Inequality Confounding Migrants to Access Compulsory Education: An Empirical Study on Implementation of Household Registration Policy in Beijing, China
Author(s): Bo Li, Olga Sazhina
In wake of urbanization and economic transitions, the amount of floating population in China has been increasing consistently since late
1990s [1-3]. In particular, adult migrants hailing from remotely underdeveloped regions are keeping bouncing willingness to bring along
children to migrant destinations in order to receive better quality of social services, such as education. However, in comparison with local
residents, migrants with non-local household registration identity (hukou in Chinese) are struggled indefinitely in receiving educational
opportunity equally.
This study concentrates on compulsory educational inequality in terms of school enrolment rate to migrant students with non-local hukou
identity who are eager to be members of public primary schools in Beijing, and carries out an critical examination as whether hukou policy
still plays a pivotal role directly unbalancing opportunities between local and migrant students recruited by public primary schools in this
captured city, which is technically regarded as the central research question of the study.

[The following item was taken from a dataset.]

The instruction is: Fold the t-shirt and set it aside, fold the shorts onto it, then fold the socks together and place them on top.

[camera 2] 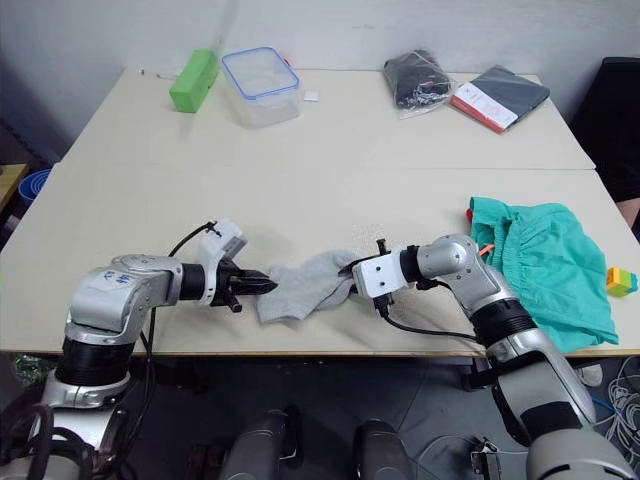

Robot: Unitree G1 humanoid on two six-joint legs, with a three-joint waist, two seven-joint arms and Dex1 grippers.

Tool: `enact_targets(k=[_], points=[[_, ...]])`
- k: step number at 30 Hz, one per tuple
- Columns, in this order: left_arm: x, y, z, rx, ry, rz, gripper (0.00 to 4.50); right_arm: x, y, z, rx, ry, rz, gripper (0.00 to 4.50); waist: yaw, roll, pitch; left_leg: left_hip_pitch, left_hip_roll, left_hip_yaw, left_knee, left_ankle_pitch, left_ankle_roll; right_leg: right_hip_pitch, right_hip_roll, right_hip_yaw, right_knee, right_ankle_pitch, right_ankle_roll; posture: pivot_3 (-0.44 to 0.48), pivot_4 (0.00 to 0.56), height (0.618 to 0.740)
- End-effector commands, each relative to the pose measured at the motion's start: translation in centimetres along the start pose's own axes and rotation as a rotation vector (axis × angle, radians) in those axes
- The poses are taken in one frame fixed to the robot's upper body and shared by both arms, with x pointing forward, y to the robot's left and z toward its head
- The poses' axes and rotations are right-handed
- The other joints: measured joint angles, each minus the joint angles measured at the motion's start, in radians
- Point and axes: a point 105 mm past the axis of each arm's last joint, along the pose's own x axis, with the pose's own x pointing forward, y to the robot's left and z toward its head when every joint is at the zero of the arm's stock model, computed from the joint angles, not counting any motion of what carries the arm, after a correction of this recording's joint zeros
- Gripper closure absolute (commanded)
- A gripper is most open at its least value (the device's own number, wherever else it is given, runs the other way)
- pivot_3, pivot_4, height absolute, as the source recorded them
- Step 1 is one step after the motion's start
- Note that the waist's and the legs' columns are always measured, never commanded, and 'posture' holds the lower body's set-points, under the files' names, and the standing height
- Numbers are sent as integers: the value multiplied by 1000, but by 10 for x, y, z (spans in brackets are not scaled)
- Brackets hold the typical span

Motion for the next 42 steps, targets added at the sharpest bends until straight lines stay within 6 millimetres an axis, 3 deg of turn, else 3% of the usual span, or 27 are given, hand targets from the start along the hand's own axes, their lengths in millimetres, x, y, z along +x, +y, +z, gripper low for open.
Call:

Also, this study is supposed to look at whether
other particular regulations at the meantime as derivatives of hukou policy diminish equal opportunities for migrants in terms of educational
attainment.
The data employed were collected from first-hand materials by means of conducting semi-structured interviews and distributing surveys and
second-hand documents including policy documents, governmental reports, press releases and literatures. There are three crucial findings
emerged up after examinations:
1. Hukou policy is no longer directly unbalancing opportunities for students with difference hukou identities to sit in schools, its
derivative named Five-certificate regulation (wuzheng in Chinese) has become an substitution
2. National College Entrance Exam (gaokao in Chinese) is another parameter in enrolment processes influencing educational choices
that immigrant parents are going to make
3. In order to maximize chance to be treated fairly, majority of migrants have a behaviour of seeking social connections (guanxi in
Chinese) to plough tracks for fields with better educational resources, although most of them came to nothing. This study, at the
meantime, comes up with policy implication: government should take actions to diminish negative impacts of hindrances in process
of hukou identity transitions both institutionally and practically.